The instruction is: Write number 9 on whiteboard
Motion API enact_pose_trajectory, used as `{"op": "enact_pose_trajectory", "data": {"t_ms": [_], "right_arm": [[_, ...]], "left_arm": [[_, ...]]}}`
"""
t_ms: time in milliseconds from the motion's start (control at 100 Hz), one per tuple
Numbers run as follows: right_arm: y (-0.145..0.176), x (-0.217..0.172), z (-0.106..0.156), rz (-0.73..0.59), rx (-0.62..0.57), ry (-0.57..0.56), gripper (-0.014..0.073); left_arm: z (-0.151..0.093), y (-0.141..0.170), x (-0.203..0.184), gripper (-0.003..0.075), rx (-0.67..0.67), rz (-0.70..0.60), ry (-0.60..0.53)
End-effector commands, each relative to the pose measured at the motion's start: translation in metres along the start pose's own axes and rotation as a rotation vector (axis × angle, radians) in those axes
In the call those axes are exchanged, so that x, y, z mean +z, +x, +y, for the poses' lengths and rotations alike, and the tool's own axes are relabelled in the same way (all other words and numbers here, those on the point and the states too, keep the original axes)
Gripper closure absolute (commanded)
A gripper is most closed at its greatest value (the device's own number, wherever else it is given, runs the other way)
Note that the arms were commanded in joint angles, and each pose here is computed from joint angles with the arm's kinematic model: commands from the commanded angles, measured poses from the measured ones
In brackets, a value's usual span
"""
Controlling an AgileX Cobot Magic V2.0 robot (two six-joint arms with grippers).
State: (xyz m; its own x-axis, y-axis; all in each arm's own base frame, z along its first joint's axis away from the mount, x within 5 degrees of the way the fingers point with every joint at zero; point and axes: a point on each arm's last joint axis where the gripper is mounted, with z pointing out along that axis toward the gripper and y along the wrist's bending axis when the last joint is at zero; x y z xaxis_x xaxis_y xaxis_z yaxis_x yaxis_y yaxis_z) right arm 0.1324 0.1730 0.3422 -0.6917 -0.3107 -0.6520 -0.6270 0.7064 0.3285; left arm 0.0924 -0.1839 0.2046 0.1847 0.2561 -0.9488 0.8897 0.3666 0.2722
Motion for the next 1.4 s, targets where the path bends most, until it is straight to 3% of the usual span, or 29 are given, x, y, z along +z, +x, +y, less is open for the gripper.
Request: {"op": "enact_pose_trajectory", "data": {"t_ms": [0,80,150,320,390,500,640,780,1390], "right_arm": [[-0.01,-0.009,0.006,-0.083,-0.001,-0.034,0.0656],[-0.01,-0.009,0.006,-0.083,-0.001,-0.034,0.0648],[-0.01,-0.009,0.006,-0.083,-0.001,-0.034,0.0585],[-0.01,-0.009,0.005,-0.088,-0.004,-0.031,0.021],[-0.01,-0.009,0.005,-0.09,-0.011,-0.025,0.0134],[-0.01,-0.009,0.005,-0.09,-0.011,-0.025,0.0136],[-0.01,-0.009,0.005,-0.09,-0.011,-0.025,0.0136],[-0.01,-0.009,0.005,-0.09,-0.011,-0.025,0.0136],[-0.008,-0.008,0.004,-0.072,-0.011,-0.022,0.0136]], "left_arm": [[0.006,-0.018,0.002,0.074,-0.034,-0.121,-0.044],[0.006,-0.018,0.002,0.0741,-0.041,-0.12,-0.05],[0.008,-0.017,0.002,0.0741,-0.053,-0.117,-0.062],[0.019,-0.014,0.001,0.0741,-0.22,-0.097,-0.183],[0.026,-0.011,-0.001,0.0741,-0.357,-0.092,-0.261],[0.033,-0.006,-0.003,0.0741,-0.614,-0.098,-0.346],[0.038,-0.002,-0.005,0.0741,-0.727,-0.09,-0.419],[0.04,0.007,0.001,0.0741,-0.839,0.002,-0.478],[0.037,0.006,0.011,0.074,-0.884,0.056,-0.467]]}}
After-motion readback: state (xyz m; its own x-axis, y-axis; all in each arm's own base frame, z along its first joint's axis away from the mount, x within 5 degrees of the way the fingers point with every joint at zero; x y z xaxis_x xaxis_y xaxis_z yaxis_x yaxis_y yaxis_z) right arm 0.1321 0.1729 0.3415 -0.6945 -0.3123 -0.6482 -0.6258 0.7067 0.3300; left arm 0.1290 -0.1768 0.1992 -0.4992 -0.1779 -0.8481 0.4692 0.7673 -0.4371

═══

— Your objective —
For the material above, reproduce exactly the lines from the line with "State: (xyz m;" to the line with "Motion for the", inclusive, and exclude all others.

— Solution to this exercise —
State: (xyz m; its own x-axis, y-axis; all in each arm's own base frame, z along its first joint's axis away from the mount, x within 5 degrees of the way the fingers point with every joint at zero; point and axes: a point on each arm's last joint axis where the gripper is mounted, with z pointing out along that axis toward the gripper and y along the wrist's bending axis when the last joint is at zero; x y z xaxis_x xaxis_y xaxis_z yaxis_x yaxis_y yaxis_z) right arm 0.1324 0.1730 0.3422 -0.6917 -0.3107 -0.6520 -0.6270 0.7064 0.3285; left arm 0.0924 -0.1839 0.2046 0.1847 0.2561 -0.9488 0.8897 0.3666 0.2722
Motion for the next 1.4 s, targets where the path bends most, until it is straight to 3% of the usual span, or 29 are given, x, y, z along +z, +x, +y, less is open for the gripper.

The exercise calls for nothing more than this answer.